→ **EXERCISE INSTRUCTIONS**
Whenever a line contains the string "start", copy it out of the entries.

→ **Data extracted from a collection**

=== Begin Enclosure ===

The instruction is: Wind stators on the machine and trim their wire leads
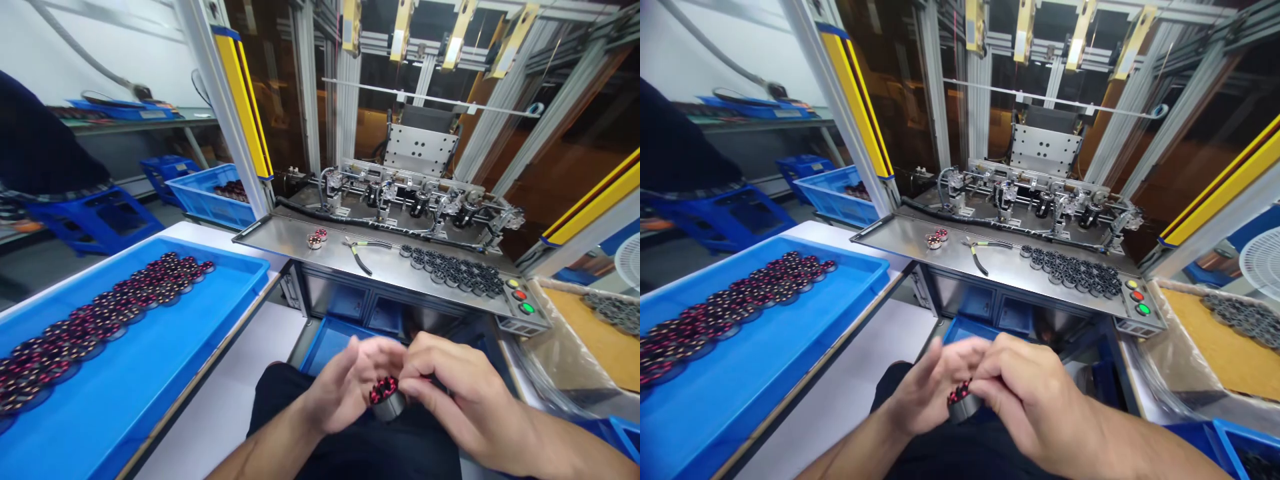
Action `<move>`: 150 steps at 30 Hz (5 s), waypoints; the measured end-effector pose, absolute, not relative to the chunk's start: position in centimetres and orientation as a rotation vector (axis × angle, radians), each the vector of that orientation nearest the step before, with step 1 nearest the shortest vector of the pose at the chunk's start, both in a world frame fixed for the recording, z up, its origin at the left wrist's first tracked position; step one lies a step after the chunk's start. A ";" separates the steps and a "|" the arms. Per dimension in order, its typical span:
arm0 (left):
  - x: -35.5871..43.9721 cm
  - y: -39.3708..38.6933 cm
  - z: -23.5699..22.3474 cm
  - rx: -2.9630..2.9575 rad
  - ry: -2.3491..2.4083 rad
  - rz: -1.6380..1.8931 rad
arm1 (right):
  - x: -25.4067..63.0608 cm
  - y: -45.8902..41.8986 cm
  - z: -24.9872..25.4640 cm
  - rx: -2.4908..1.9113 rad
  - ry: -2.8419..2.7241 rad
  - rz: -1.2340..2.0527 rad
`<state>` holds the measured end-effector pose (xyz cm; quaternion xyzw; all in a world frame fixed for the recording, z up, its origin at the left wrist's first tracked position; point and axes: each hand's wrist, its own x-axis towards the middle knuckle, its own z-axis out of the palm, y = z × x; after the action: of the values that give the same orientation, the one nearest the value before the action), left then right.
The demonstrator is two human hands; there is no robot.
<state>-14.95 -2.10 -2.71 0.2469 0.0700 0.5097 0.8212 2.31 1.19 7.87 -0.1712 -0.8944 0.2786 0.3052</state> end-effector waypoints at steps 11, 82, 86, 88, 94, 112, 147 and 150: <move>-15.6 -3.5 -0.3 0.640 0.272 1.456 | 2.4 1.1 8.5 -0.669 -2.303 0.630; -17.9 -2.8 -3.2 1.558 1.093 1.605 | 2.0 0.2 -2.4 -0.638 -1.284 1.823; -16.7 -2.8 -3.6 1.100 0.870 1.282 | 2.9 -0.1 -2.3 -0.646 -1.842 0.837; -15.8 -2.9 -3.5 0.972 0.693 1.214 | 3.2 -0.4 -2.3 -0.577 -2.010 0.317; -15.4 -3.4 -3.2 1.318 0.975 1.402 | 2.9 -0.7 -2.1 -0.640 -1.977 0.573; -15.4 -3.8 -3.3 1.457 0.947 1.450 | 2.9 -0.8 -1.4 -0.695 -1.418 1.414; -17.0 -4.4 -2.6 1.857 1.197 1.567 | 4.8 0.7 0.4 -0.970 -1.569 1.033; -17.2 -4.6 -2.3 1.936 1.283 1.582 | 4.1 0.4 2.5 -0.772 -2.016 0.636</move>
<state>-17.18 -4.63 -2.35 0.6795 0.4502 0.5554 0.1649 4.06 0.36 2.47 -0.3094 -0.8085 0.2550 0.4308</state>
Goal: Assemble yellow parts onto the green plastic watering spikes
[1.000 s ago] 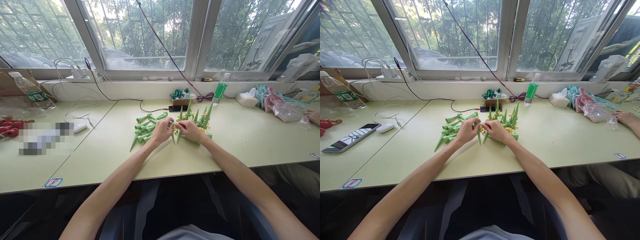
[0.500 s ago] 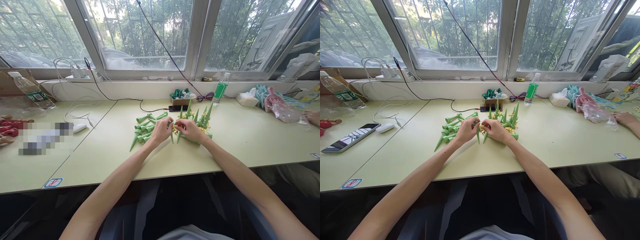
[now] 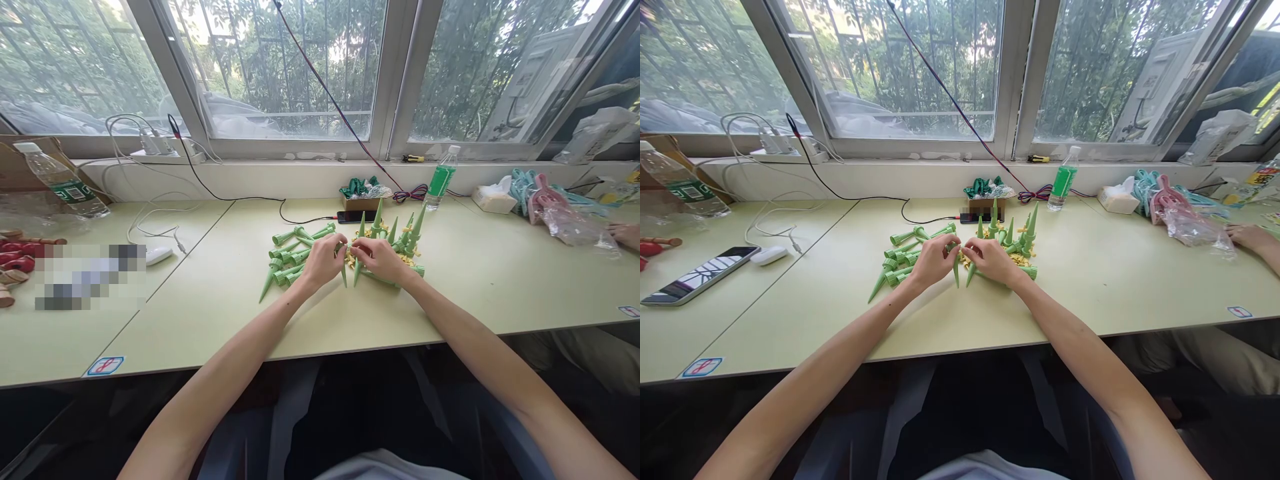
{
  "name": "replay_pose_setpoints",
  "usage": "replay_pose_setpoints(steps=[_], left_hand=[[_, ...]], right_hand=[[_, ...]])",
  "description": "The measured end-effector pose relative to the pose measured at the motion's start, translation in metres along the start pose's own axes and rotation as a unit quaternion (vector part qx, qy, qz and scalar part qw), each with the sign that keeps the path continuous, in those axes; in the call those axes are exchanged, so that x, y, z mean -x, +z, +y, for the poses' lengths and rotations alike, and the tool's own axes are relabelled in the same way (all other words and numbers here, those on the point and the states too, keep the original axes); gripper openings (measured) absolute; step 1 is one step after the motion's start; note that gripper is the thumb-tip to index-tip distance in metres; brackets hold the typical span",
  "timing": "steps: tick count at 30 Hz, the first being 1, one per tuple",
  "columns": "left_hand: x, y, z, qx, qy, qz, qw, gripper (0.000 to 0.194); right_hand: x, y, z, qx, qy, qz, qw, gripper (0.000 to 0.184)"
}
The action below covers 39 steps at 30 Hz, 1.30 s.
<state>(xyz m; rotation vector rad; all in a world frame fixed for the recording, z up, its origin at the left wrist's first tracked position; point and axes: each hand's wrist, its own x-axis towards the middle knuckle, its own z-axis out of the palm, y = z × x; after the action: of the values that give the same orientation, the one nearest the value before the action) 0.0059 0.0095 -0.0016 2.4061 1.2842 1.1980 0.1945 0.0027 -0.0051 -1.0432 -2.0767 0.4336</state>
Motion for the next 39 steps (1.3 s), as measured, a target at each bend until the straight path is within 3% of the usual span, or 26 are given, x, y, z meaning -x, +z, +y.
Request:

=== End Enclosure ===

→ **SOLUTION TO THE PROBLEM**
Action `<move>`: 150 steps at 30 Hz (5 s), waypoints; the measured end-effector pose, absolute, not relative to the chunk's start: position in centimetres and orientation as a rotation vector (axis × angle, radians), each the vector of that orientation nearest the step before, with step 1 nearest the shortest vector of the pose at the chunk's start, both in a world frame fixed for the recording, z up, its origin at the left wrist's first tracked position; step one lies a step after the chunk's start. A ";" separates the steps and a "|" the arms. Per dimension in order, its typical span:
  "description": "The measured end-effector pose relative to the pose measured at the motion's start, translation in metres along the start pose's own axes and rotation as a unit quaternion (vector part qx, qy, qz and scalar part qw), each with the sign that keeps the path continuous, in those axes; in the call those axes are exchanged, so that x, y, z mean -x, +z, +y, for the poses' lengths and rotations alike, and the tool's own axes are relabelled in the same way (all other words and numbers here, those on the point and the states too, keep the original axes); gripper openings (measured) absolute; step 1 is one step after the motion's start; note that gripper is the thumb-tip to index-tip distance in metres; brackets hold the typical span",

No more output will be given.